Every line in the data below that has the word "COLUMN" should be returned.

Dataset items:
▬▬▬▬▬▬▬▬▬▬

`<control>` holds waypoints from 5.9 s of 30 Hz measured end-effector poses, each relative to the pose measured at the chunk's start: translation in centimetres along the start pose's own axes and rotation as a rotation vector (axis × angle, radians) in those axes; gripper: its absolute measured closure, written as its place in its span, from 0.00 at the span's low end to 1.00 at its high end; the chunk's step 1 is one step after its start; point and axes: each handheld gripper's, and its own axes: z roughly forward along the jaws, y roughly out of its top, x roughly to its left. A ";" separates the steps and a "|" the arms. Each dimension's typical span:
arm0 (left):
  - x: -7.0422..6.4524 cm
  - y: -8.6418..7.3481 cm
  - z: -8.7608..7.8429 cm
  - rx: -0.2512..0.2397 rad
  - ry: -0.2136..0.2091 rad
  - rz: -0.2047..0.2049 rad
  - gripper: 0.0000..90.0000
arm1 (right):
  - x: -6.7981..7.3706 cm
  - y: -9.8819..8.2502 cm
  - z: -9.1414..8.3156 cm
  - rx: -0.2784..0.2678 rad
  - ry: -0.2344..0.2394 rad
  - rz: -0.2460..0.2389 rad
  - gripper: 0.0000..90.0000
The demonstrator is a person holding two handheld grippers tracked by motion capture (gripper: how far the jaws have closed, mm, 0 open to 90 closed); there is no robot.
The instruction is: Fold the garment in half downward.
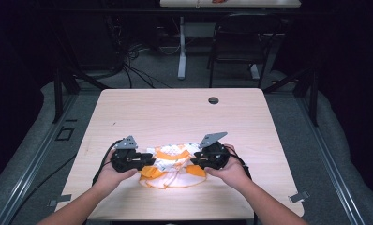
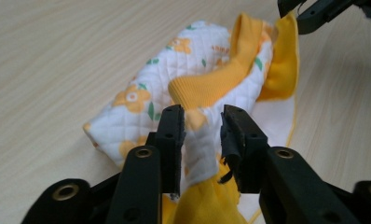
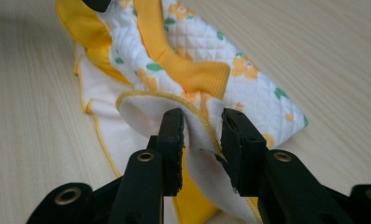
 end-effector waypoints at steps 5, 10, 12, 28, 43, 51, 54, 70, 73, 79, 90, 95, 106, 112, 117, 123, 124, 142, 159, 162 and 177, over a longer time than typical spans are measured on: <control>0.3 1.1 -0.5 -0.013 0.026 -0.004 0.72 | -0.3 0.8 -0.9 -0.047 -0.013 0.010 0.76; 0.9 1.5 0.5 0.029 0.057 -0.013 0.87 | -0.8 1.4 0.0 -0.028 -0.039 0.004 0.93; 1.0 1.3 1.0 0.042 0.053 -0.016 0.94 | -0.8 1.4 0.6 -0.019 -0.040 0.008 0.98; -1.2 0.2 1.6 0.082 -0.029 0.019 1.00 | 0.5 -0.3 2.6 0.044 0.019 -0.008 1.00; -2.8 -3.1 1.9 0.161 -0.034 0.052 1.00 | 3.1 -3.4 2.7 0.069 0.109 -0.006 0.99; -3.0 -4.3 2.6 0.174 -0.023 0.048 1.00 | 3.3 -4.2 3.2 0.095 0.108 -0.014 0.99; -2.9 -4.7 2.8 0.177 -0.026 0.046 1.00 | 3.5 -4.6 3.5 0.097 0.115 -0.003 1.00; -1.6 -4.3 3.5 0.154 -0.001 0.001 1.00 | 3.0 -4.5 3.8 0.101 0.108 0.005 1.00; -1.2 -4.1 3.7 0.149 0.007 -0.004 1.00 | 2.7 -4.3 4.0 0.097 0.106 0.020 1.00; -0.5 -3.5 4.2 0.148 0.021 -0.018 1.00 | 2.2 -4.1 4.3 0.088 0.100 0.034 1.00; 0.8 -2.9 5.0 0.121 0.035 -0.067 1.00 | 1.2 -3.5 4.6 0.103 0.067 0.030 1.00; 1.2 -2.4 5.5 0.123 0.057 -0.057 1.00 | 0.7 -3.3 4.8 0.096 0.061 0.047 1.00; 2.3 -1.9 6.2 0.099 0.074 -0.084 1.00 | -0.7 -2.7 5.3 0.095 0.035 0.061 1.00; 2.7 -1.6 6.5 0.091 0.088 -0.089 1.00 | -1.1 -2.6 5.5 0.088 0.029 0.070 1.00; 3.0 -1.5 6.7 0.080 0.096 -0.098 1.00 | -1.5 -2.5 5.6 0.085 0.019 0.077 1.00; 3.2 -1.5 6.8 0.070 0.098 -0.108 1.00 | -1.9 -2.2 5.9 0.081 0.008 0.082 1.00; 3.3 -1.5 6.8 0.069 0.099 -0.106 1.00 | -1.9 -2.2 5.9 0.081 0.004 0.086 1.00; 2.9 -1.0 5.9 0.041 0.111 -0.137 1.00 | -1.5 -1.3 4.8 0.044 0.000 0.076 0.98; 1.2 0.2 2.7 0.032 0.087 -0.086 0.98 | -0.5 -1.4 1.8 0.006 -0.032 0.055 0.97; 0.9 -0.1 2.2 0.030 0.092 -0.080 0.98 | -0.4 -1.6 1.3 0.010 -0.056 0.062 0.96; 0.1 -3.8 0.7 0.019 0.111 -0.099 0.96 | 0.9 -4.6 0.5 0.006 -0.077 0.091 0.95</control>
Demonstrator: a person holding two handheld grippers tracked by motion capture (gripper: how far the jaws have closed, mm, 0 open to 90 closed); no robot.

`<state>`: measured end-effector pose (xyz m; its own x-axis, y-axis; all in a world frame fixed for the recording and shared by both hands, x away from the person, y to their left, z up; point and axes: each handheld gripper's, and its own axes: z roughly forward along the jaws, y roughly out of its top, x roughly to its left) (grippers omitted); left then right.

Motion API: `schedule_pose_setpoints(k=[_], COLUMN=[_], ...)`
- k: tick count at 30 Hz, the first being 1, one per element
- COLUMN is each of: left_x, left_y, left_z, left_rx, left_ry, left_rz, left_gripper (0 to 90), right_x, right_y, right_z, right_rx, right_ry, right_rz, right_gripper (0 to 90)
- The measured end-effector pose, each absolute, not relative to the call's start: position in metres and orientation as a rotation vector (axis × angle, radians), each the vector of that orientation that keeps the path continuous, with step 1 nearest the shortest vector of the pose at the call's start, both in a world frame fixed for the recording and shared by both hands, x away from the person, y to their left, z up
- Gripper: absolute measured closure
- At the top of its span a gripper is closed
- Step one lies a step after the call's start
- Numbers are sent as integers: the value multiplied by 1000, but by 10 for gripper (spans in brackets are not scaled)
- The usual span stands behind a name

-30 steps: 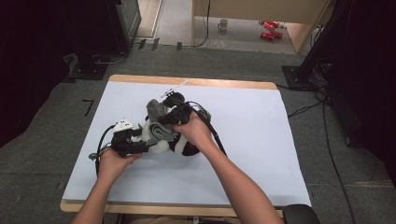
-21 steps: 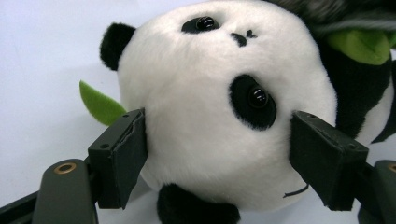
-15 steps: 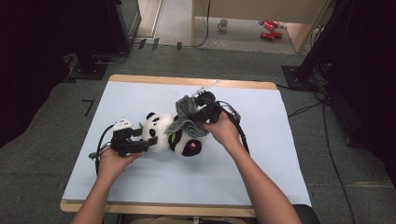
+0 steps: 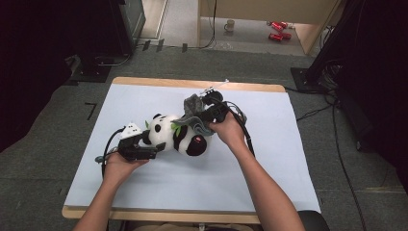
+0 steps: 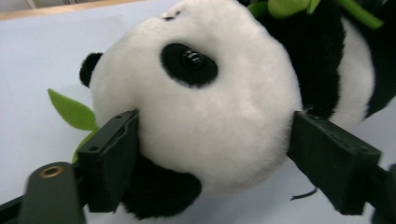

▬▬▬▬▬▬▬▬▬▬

#### [Response]
Motion API: `schedule_pose_setpoints(k=[_], COLUMN=[_], ...)`
- COLUMN is each of: left_x, left_y, left_z, left_rx, left_ry, left_rz, left_gripper (0 to 90), right_x, right_y, right_z, right_rx, right_ry, right_rz, right_gripper (0 to 90)

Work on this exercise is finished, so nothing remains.